By Robb M. Stewart 
 

MELBOURNE, Australia--Westpac Banking Corp. (WBC.AU) agreed to buy the Australian assets of U.K. lender Lloyds Banking Group PLC (LLOY.LN), further concentrating a local banking market in a move that could draw scrutiny from regulators.

Australia's second-largest bank by market value said Friday it would pay 1.45 billion Australian dollars (US$1.37 billion) for Lloyds's vehicle, equipment and commercial lending units in its largest acquisition since it paid A$12.6 billion for St George Bank Ltd. in 2008.

The latest deal will result in the Sydney-based bank obtaining a more-than 40% share of the Australian leasing finance market and help broaden its business away from a reliance on home loans. Westpac will get a loan book worth about A$8.4 billion, including equipment finance, the lender said in a stock exchange filing.

Chief Executive Gail Kelly downplayed the regulatory risk of the deal Friday.

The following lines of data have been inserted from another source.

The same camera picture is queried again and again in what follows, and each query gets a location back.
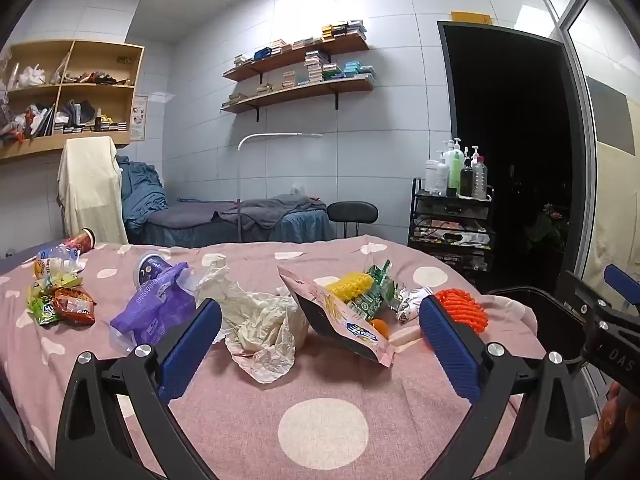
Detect yellow wall sign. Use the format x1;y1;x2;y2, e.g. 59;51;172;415
450;10;493;25

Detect dark folded clothes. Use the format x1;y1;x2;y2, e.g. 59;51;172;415
62;100;98;126

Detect wall shelves with boxes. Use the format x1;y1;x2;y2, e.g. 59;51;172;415
222;51;375;108

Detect green pump bottle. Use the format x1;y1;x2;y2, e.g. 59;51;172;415
446;139;463;197

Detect cream towel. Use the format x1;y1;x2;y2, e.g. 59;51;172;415
57;136;130;246

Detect potted green plant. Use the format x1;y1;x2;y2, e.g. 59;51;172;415
530;202;571;251

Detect yellow green wrapper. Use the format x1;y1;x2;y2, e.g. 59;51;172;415
27;270;83;301

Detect red orange snack packet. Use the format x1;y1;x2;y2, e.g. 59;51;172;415
52;286;97;325

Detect glass sliding door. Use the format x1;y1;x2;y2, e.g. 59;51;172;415
530;0;640;411

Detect green snack packet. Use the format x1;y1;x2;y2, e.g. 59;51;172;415
27;292;61;328

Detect brown trash bin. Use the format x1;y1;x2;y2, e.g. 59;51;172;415
487;285;568;361

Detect blue grey jacket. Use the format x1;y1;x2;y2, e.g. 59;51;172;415
150;194;328;231

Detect pink snack pouch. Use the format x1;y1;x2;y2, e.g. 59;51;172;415
277;266;396;367

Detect black trolley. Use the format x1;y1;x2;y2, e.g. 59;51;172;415
407;177;497;273

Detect pink polka dot blanket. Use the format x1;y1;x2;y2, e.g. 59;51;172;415
0;237;551;480

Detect black stool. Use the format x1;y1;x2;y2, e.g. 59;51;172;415
327;201;379;238

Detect pale pink wrapper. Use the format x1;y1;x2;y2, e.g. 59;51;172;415
387;322;426;347

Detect brown pump bottle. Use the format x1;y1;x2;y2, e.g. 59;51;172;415
460;147;475;198

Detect white printed wrapper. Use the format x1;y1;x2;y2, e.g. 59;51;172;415
395;286;436;325

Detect wooden wall shelf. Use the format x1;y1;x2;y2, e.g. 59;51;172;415
220;77;376;123
222;40;372;92

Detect green snack wrapper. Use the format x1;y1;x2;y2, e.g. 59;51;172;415
350;259;401;322

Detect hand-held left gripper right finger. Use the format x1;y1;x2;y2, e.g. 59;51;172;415
419;296;586;480

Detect white plastic bag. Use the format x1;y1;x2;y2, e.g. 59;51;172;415
17;64;47;87

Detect purple paper cup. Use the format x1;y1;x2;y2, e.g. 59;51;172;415
136;252;176;291

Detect crushed clear plastic bottle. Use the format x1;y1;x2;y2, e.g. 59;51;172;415
34;244;83;278

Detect beige paper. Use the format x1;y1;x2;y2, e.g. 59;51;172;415
196;254;311;386

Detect row of small boxes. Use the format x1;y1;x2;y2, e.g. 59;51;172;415
234;19;368;67

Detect wall poster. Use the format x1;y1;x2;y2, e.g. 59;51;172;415
131;94;149;142

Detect blue bedding pile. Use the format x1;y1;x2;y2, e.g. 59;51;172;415
116;156;171;226

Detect yellow toy corn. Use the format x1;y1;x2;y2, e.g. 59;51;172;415
324;270;375;306

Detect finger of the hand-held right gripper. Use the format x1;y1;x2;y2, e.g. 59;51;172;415
603;264;640;307
557;270;608;323

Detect white floor lamp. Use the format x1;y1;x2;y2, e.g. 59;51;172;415
236;131;323;243

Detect white pump bottle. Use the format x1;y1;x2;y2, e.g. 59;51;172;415
434;150;451;196

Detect person's right hand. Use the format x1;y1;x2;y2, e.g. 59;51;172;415
589;381;622;462

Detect wooden cubby shelf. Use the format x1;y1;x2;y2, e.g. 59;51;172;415
0;39;146;161

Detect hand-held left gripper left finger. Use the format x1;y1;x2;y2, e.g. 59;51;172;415
56;297;223;480

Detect orange ridged toy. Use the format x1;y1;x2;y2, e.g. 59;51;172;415
432;287;488;335

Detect clear plastic water bottle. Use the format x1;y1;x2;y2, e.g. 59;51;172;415
471;146;488;201

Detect purple plastic bag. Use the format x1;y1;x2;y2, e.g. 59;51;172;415
110;261;198;347

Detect red instant noodle cup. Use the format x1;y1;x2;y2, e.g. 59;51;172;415
64;228;97;253

Still, competition watchdog the Australian Competition and Consumer Commission said in advance of the deal it would likely conduct a public review of any acquisition of Lloyds's Australian business by Westpac.

Thanks to prudent lending practices, Australia's four largest banks--Commonwealth Bank of Australia Ltd. (CBA.AU), Westpac, Australia & New Zealand Banking Group Ltd. (ANZ.AU) and National Australia Bank Ltd. (NAB.AU)--emerged from the global financial crisis relatively unscathed. The four managed to maintain their AA credit ratings even as many banks in Europe and the U.S. had theirs chopped, increasing their market dominance by buying up smaller players who struggled as the credit crisis spread in late 2008.

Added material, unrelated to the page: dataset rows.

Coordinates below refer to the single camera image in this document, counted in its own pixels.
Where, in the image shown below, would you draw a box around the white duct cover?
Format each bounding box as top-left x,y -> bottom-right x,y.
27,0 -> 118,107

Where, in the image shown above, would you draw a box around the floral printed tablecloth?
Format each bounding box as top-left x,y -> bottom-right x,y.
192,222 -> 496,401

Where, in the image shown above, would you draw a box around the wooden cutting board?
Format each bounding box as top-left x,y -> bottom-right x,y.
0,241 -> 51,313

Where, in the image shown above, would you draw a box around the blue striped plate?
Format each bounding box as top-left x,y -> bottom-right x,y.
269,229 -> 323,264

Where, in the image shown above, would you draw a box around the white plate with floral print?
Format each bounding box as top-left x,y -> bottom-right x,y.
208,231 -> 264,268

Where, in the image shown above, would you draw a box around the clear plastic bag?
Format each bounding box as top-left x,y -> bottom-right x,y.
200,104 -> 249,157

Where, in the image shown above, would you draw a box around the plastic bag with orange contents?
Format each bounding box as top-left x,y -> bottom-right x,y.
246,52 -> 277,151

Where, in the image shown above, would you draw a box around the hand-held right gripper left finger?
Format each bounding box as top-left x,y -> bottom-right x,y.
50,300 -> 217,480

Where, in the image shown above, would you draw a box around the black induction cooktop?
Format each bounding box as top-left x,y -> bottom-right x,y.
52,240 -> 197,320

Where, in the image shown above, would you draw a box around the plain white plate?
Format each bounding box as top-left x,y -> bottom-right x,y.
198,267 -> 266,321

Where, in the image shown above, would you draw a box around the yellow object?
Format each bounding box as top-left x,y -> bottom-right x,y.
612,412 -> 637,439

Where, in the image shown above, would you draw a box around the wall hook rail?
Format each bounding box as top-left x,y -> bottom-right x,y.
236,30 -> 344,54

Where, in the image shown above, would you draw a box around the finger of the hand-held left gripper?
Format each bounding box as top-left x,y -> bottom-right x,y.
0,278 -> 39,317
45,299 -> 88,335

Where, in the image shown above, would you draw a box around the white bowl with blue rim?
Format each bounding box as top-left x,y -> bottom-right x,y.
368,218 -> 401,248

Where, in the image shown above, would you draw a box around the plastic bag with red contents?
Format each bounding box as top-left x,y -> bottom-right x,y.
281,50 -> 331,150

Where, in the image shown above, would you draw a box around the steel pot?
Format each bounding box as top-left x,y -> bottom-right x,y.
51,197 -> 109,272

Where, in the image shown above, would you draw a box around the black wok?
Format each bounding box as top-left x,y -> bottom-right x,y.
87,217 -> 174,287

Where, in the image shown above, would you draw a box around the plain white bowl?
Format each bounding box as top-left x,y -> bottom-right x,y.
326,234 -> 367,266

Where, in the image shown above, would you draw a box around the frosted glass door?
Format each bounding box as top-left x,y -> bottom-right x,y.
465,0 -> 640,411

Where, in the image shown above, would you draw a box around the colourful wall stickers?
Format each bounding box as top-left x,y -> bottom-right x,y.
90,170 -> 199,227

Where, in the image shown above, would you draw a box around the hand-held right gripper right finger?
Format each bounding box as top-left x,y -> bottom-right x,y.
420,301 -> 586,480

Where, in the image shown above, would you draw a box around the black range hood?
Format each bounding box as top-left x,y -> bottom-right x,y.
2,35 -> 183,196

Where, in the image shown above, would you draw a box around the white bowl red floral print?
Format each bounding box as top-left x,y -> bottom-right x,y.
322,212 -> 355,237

"Our capital position going into this is strong and it will remain strong," Westpac's Chief Financial Officer Phil Coffey said Friday. He said the purchase was expected to add at least A$100 million to cash earnings by fiscal 2015.

Shares in Westpac were 2.3% higher at A$32.93 late in Sydney trading Friday, in line with a rise in the shares of other Australian lenders.

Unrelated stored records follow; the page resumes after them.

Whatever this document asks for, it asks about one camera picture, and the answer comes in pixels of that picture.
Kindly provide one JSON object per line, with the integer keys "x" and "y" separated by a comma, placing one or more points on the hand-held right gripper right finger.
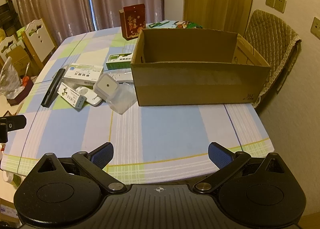
{"x": 220, "y": 156}

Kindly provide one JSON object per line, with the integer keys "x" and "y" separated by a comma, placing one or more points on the chair with quilted cover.
{"x": 272, "y": 34}

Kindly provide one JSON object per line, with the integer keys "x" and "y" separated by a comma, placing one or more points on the square white clear-cased box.
{"x": 107, "y": 85}

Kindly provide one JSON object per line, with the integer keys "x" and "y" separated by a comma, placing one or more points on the checked tablecloth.
{"x": 162, "y": 131}

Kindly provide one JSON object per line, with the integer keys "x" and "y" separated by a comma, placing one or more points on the dark storage shelf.
{"x": 8, "y": 11}

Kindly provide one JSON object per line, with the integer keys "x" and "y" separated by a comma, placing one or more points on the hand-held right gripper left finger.
{"x": 102, "y": 156}

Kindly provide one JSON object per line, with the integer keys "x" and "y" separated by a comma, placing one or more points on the small white remote control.
{"x": 91, "y": 98}

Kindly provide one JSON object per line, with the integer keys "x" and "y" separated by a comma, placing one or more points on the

The deal confirms a report earlier this week by The Wall Street Journal, which said Westpac was the frontrunner in an auction that also included Australian investment bank Macquarie Group Ltd. (MQG.AU) and a consortium led by non-bank lender Pepper Australia Pty. Australia & New Zealand Banking Group Ltd. withdrew from the process before final offers were due Sept. 30.

The acquisition includes Lloyds's A$3.9 billion motor vehicle loan portfolio, A$2.9 billion in equipment finance and A$1.6 billion in corporate loans, Westpac said in a stock exchange filing.

The effective exit of Lloyds from the Australian market comes as the U.K. government begins returning its bailed-out banks to private hands. Last month, it reduced its stake in Lloyds to 33% by selling a 6% interest that generated 3.21 billion British pounds for the U.K. Treasury.

By disposing the units, Lloyds will be left with a minor presence in the Australian market, where it will provide services such as interest-rate swaps and foreign-exchange hedging to clients. It follows a series of other divestments by the lender, which is taking steps to meet the U.K. government's orders to pare back assets to boost capital buffers.

Goldman Sachs Group Inc. and Credit Suisse AG advised Lloyds on the sale of its businesses while UBS AG advised Westpac.

-Gillian Tan in Sydney contributed to this article.